Analysis involves factors unsolved due to the ignorance of the experiments, which can be solved with the aid of models. Though a well-designed model enables the hydraulic engineer to solve specific problems like those of river control etc., yet the performance is not always a cent percent miniature of the prototypes, because of what can be called model limitations.

It is for this reason that the results obtained from some model experiments are qualitative only. The design, operation and correct interpretation of results, therefore, is a specialised job, requiring quite an amount of experience and good visualisation of the various assumptions made.

Today model analysis has provided the field engineers with a novel tool for studying the various complicated problems and for fixing and regulating the forces of nature to suit his need by properly designed courses.

Q6) How to select the scale for model.

Selecting a proper scale is a very important part in planning a model.

The following are the factors which influence the selection of scale for the models:

(a) The space available to accommodate the model.

(b) Quantum of water supply available at the model station.

(c) Type of results desired, i.e., qualitative or quantitative.

(d) Expenditure involved.

It is very important to note that the scale of the model be such that the value of the Reynold number in the model within the range of discharge in which it is experimented, is not below the value corresponding to turbulent flow. If, in any case, with a scale assumed, it is found that the flow in the model is not turbulent while the flow in the prototype is turbulent, it will be necessary to make adjustment in the scale.

In such cases we have to adopt distorted models, i.e., models in which the vertical and horizontal scales are not the same. Selection of a proper scale is the primary and essential consideration in order to achieve the desired results, from a study on a hydraulic model, and it is here, mainly, the wide experience of the hydraulic engineer comes into play.

The scale ratios generally adopted are as follows:

(i) Dams and spillways — 1/30 to 1/400

(ii) Head works, gates, canals — 1/5 to 1/25

(iii) Rivers, harbours and estuaries — 1/100 to 1/1000

Q7) Explain the behavior of model and prototype.

A7) When the components of a model have the same shape as the corresponding components of the prototype, then the two systems are geometrically similar. Usually, geometric similarity is maintained in most of the models of fabricated structures.

There is a point-to-point correspondence between a model and its prototype. By examining a particular property at a particular point in the model, we can determine the corresponding property at the corresponding point in the prototype.

It is for such determination, models are made and experimented. It should be noted that the concept of similarity extends too many characteristics besides geometry. It is not enough if the model looks like the prototype, but it should function like the prototype. In fact, geometric similarity is not really the requirement but similarity of performance is the requirement.

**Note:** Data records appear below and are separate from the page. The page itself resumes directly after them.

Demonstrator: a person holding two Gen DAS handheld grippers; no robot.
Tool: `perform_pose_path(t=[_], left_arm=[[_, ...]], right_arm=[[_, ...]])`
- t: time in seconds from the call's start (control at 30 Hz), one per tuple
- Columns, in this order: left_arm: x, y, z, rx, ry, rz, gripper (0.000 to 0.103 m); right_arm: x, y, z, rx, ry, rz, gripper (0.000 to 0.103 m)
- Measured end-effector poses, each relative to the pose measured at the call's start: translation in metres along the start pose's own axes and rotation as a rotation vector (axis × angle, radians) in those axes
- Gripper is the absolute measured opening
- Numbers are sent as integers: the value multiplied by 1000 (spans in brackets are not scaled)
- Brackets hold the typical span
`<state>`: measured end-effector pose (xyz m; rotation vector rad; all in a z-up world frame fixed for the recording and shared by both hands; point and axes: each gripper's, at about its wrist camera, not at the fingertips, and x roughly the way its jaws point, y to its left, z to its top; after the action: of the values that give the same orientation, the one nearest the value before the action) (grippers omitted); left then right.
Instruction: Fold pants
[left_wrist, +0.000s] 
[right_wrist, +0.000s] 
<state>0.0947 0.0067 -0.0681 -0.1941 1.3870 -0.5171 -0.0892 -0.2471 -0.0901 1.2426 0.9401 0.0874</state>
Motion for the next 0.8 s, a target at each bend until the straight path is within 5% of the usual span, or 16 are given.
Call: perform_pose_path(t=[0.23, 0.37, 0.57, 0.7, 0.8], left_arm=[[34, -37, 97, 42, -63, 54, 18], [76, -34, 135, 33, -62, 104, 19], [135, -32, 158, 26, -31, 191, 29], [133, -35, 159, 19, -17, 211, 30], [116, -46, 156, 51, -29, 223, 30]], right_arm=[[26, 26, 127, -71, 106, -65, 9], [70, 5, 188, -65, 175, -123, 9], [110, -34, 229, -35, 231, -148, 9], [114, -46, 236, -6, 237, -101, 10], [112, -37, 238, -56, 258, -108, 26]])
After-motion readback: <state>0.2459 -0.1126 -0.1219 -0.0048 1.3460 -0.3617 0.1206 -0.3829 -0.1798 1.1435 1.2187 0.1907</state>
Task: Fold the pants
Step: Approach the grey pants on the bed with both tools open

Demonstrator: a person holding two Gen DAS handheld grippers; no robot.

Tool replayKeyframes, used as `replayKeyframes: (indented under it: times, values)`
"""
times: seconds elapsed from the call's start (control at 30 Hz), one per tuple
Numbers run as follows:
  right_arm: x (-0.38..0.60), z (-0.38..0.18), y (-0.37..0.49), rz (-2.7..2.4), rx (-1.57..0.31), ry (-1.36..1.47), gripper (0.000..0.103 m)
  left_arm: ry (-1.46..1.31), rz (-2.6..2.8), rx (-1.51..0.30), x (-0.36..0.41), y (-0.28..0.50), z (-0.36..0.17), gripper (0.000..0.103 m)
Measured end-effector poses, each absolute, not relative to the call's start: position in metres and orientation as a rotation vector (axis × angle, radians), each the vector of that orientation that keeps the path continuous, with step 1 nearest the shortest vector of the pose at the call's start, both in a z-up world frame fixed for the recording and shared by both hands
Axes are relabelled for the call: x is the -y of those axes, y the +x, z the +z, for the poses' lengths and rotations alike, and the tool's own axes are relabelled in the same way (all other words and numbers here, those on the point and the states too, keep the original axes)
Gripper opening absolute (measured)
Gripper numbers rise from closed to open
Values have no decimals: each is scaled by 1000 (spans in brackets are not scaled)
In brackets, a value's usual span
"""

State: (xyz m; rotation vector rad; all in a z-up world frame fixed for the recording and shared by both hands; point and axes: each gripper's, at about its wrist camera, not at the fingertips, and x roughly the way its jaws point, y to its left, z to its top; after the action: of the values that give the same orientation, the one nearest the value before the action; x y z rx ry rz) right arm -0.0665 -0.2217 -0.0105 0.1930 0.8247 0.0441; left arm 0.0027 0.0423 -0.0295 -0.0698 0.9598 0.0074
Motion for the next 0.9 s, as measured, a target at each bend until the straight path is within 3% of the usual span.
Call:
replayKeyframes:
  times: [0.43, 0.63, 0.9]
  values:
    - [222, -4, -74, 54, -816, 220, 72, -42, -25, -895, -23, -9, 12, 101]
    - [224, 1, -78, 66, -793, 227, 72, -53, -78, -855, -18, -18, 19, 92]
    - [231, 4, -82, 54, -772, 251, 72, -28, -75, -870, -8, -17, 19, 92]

From this point of view, in the case of models of rivers, estuaries and harbours it will not be feasible to provide geometric similarities, since the depth of water in such models may be at the order of about 5 mm. When such small depths are involved, the flow is dependent on Weber’s number i.e., the flow is strongly influenced by surface tension. Hence models of rivers and harbours are generally distorted i.e., the depths of water are made relatively greater.

A model is intended to provide quantitative indications of the characteristics of the prototype. The similarity and the test conditions of the model are generally determined by dimensional analysis taking into account the various independent variables influencing the problems. If all the independent dimensionless parameters have the same values for the model and prototype then the two are said to be absolutely similar.

It is of course obvious that absolute similarity is impossible without geometric similarity. But it may be noted that it is not feasible to impose absolute similarity in a model test and hence some of the independent dimensionless parameters which are anticipated to have only secondary influences or which influence the phenomenon in a predictable manner are allowed to deviate from their correct values.

When such departures are made from absolute similarity, the hydraulic engineer must be able to justify such departures. For instance, the influence of viscosity on drag on a ship may be estimated by theory and consequently it will not be necessary to preserve the correct value of the Reynold’s number in a towing test of a model.

There is, however, an important precaution to be observed while ignoring certain non-dimensional products. There are situations where forces of negligible importance on the behaviour of the prototype may affect significantly the behaviour of the model. Ocean waves, for instance, are not influenced by surface tension.

But, if in a model, the waves are less than 25 mm length, their nature is dominated by surface tension. This means the Weber’s number is a very important parameter of the model while its importance is negligible in the prototype. Such disturbing influences are called scale effects and should be guarded against by building the models as large as feasible.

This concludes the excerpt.